The Lancaster New Era reported last Friday the results of a series of interviews with Amish people around Lancaster County, Pennsylvania, about their use of cell phones. While some people were opposed to them, many now admit to owning and using them regularly.
The Amish bishops strongly disapprove. But they do not know who actually owns them, and the Amish are increasingly using them anyway. Opinions about them are divided. One Amish man whom the paper interviewed indicated that he uses his regularly—“cell phones are here to stay,” he thinks. Another, however, said that “a cell phone would come in handy, but I don’t need it…. You get your wants and your needs mixed up sometimes.”
A spokesman for some Amish bishops worried that the Amish people aren’t respecting church authority as much as they should regarding the use of cell phones. Telephones were forbidden by the Old Order Amish a century ago, in part because church leaders at the time saw them as potentially distracting to family togetherness. They felt that phones would represent an intrusion from the outside world into Amish homes.
The bishops subsequently authorized the use of community phones located in sheds outside Amish homes or businesses, where people could place and receive calls. But they still generally disapprove of telephones in the home, where the frivolity of much phone conversation can disrupt family peace. Some bishops have permitted Amish business people to install telephones in their work places.
Donald Kraybill, in his book The Riddle of Amish Culture, indicates that use of the telephone is not a moral issue for the Amish. Instead, they perceive it as an interruption to family harmony and a symbol of worldliness. A phone in the home would intrude on family life and spoil established rhythms. A phone would allow “unwanted visitors to intrude into the privacy of one’s home at any moment,” Kraybill suggests (p.150).
The Amish men interviewed by the New Era, all of whom requested anonymity, indicated that phone use has become ubiquitous in their society. Community phones are common, and many people have voice mail service on them. Increasingly, people are installing phone lines into heated sheds for their own, personal, use.
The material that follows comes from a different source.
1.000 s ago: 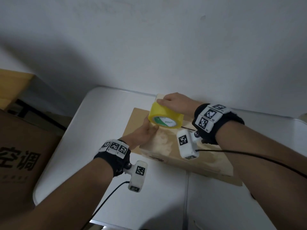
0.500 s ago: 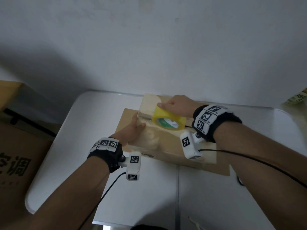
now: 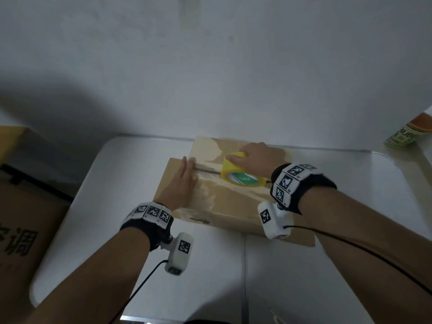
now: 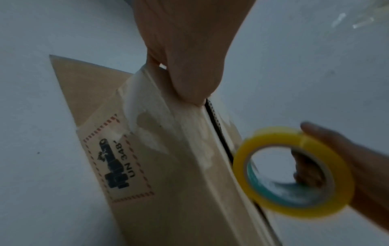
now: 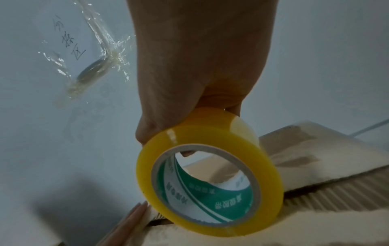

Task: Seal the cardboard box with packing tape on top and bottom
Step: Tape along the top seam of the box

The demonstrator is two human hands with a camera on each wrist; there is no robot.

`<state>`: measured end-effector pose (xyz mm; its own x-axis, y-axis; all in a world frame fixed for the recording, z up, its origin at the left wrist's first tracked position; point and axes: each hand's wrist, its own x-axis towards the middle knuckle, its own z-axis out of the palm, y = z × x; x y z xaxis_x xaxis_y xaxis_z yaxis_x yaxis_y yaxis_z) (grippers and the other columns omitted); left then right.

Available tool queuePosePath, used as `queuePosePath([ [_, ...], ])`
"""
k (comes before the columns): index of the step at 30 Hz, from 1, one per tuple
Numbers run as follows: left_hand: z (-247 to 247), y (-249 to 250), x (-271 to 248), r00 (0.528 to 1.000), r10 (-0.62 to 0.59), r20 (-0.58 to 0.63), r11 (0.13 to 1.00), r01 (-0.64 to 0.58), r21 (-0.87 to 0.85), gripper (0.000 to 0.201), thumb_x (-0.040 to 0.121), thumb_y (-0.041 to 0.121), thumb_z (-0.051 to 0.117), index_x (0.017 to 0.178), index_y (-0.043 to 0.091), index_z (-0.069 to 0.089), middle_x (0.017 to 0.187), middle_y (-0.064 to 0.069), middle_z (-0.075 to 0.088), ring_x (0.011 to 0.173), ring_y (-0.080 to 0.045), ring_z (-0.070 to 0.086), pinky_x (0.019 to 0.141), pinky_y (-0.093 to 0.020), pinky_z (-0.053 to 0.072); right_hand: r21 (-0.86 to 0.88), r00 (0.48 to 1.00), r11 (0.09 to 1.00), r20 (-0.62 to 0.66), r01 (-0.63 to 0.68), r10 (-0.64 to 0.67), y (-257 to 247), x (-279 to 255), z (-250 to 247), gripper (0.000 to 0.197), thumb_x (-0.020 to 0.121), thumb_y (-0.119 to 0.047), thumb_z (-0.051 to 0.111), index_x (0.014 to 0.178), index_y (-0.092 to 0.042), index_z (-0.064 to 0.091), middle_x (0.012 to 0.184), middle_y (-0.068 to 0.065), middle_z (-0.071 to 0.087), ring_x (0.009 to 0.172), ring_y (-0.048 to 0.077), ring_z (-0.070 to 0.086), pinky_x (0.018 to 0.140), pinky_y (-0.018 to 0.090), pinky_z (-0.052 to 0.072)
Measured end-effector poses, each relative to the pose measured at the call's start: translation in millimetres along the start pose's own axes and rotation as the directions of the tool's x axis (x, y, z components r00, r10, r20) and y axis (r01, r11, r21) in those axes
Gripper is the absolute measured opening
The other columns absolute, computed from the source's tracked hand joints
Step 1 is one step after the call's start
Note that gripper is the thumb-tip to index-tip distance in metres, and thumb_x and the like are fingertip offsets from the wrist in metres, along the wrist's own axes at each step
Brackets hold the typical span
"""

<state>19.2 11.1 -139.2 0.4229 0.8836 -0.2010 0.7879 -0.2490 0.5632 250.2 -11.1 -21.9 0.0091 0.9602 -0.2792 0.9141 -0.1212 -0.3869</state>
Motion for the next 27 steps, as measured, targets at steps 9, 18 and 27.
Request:
queuePosePath([
  [9,3,25,8,0.983,0.076,0.17,0.805,-0.161,0.571,0.062,0.099,0.003,0.024,0.151,0.0,-0.008,0.159,-0.016,-0.014,0.148,-0.026,-0.01,0.12,-0.035,-0.005,-0.097,0.998,0.995,0.066,0.001,0.006,-14,5,2,0.064,0.093,-0.06,0.04,0.123,-0.007,0.06,0.128,0.011,0.06,0.114,0.026,0.056,0.083,0.03,0.04],
  [18,5,33,7,0.985,-0.015,0.174,0.805,-0.092,0.586,0.06,0.1,0.008,0.022,0.152,0.006,-0.007,0.16,-0.012,-0.015,0.148,-0.025,-0.012,0.121,-0.042,0.0,0.212,0.999,0.977,0.045,-0.017,0.007,2,1,0,0.051,0.097,-0.049,0.043,0.125,-0.008,0.055,0.122,0.009,0.059,0.115,0.028,0.054,0.079,0.025,0.032],
  [27,2,34,4,0.98,-0.056,0.19,0.836,-0.058,0.546,0.06,0.101,0.01,0.022,0.153,0.01,-0.008,0.16,-0.005,-0.019,0.148,-0.02,-0.014,0.117,-0.047,0.021,-0.082,0.997,0.997,0.08,0.013,-0.007,1,-3,-8,0.062,0.092,-0.06,0.042,0.118,-0.008,0.061,0.12,0.01,0.062,0.109,0.027,0.057,0.08,0.031,0.041],
])
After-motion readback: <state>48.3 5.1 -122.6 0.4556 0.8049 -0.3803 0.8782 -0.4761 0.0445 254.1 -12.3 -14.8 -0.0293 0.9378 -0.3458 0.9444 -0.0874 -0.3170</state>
One man estimates that 50 percent or more of the Amish in the county now have their own, personal, phones, and he believes that all have voice mail service.
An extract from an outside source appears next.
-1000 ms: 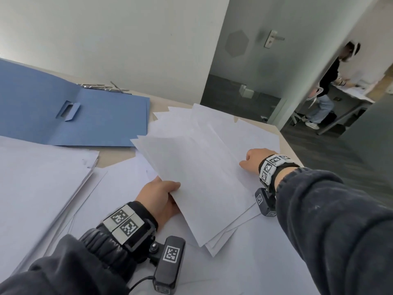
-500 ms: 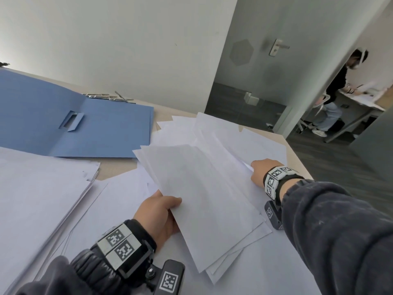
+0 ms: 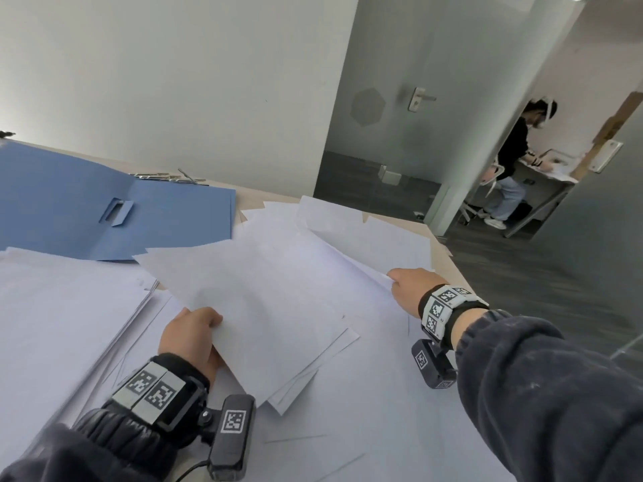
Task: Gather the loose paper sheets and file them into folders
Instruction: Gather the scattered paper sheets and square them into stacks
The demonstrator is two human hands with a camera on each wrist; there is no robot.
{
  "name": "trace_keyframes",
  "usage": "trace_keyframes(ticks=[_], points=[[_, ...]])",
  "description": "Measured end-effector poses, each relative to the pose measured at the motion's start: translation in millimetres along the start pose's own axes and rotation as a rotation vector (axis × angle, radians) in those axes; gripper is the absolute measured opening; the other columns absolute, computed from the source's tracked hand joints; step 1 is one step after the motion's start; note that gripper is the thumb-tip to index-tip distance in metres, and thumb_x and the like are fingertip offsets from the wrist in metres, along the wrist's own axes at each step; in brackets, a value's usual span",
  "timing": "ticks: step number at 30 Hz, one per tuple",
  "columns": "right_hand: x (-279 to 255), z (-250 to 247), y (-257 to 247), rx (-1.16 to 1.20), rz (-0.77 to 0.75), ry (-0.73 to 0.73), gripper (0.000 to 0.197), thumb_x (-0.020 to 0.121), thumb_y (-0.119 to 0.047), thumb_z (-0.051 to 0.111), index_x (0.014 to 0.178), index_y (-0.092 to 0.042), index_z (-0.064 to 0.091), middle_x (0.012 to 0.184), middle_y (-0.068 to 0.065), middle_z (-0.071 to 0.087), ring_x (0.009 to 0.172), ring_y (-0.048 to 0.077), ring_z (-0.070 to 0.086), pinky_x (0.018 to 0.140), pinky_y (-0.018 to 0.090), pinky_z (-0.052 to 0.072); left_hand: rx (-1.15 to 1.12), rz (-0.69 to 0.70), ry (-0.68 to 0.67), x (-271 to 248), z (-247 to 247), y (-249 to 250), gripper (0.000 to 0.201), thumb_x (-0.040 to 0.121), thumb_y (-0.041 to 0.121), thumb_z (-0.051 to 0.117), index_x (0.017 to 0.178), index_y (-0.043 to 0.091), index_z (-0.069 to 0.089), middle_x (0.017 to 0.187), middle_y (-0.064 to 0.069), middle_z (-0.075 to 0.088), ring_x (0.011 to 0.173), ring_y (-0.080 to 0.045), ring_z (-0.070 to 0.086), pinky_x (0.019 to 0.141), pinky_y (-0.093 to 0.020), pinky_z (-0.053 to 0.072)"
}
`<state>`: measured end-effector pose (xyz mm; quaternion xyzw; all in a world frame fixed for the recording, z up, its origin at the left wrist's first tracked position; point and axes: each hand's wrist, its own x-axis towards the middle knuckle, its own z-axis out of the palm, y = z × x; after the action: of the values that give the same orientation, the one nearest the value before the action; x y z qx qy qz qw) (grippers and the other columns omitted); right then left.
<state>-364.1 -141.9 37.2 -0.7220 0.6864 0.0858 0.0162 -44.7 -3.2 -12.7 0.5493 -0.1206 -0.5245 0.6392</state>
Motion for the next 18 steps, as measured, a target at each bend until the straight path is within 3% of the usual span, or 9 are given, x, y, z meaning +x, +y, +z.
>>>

Since cell phones are carried concealed in a pocket, and the batteries are easily recharged, their use is hard to detect, in contrast to wired phones, which are harder to conceal from visitors into the home. A harness maker uses his cell phone constantly, at work and at home. He no longer has a wired phone. “I don’t limit the cell phone to business transactions. That’s kind of hard to do. I use it at home all the time,” he says. But another man said he was tempted to buy a cell phone in a Costco when he saw one for sale for 99 cents. He resisted because he didn’t want to be bothered by calls day and night.
That man admitted that they were not supposed to own them, but, in an emergency, they would use them if they needed to. For instance, after the Nickel Mines shooting tragedy last October, the Amish phones in Lancaster County were heavily used as people established support networks, shared information, and provided emotional assistance to one another.
Amish young people all have cell phones, informants told the paper, many equipped with other functions such as cameras and computers. All of this technology deeply worries Amish leaders. They are concerned that the young people may not be able to give up the technological gizmos when and if they join the church.
But the spokesman for the bishops says that Amish young people have owned cars for years and they have been able to give them up when they join the church as young adults. So he expects them to do the same with their cell phones when the time comes. However, the number of Amish who apparently flaunt the established rules makes one wonder.